Location
- Wharford Lane, Sandymoor Runcorn, Cheshire, WA7 1QU England 53°20′37″N 2°39′17″W﻿ / ﻿53.3436°N 2.6547°W

Information
- Type: Academy
- Established: September 2012 (Free School), December 2019 (Academy)
- Local authority: Borough of Halton
- Trust: Ormiston Academies Trust
- Department for Education URN: 147683 Tables
- Ofsted: Reports
- Principal: Linsey Hand
- Gender: Coeducational
- Age: 11 to 18
- Enrolment: 601 as of January 2024^{[update]}
- Capacity: 600
- Houses: Brindley, Hartree, Ethelfleda, Valdez
- Colours: Blue, White, Green and Black
- Website: sandymooroa.co.uk

= Sandymoor Ormiston Academy =

Sandymoor Ormiston Academy is a coeducational secondary school located in the Parish of Sandymoor, Runcorn, Cheshire, England.
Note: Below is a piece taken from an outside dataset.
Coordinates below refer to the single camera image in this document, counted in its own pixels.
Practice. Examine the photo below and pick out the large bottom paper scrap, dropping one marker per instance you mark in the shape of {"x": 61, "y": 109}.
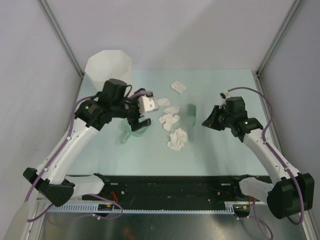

The school originally opened as Sandymoor School, a free school, in September 2012 in temporary premises, and relocated to a new permanent home in 2014.

In December 2019, the school joined Ormiston Academies Trust and was renamed Sandymoor Ormiston Academy. The Principal, appointed in 2025, is Ms Linsey Hand.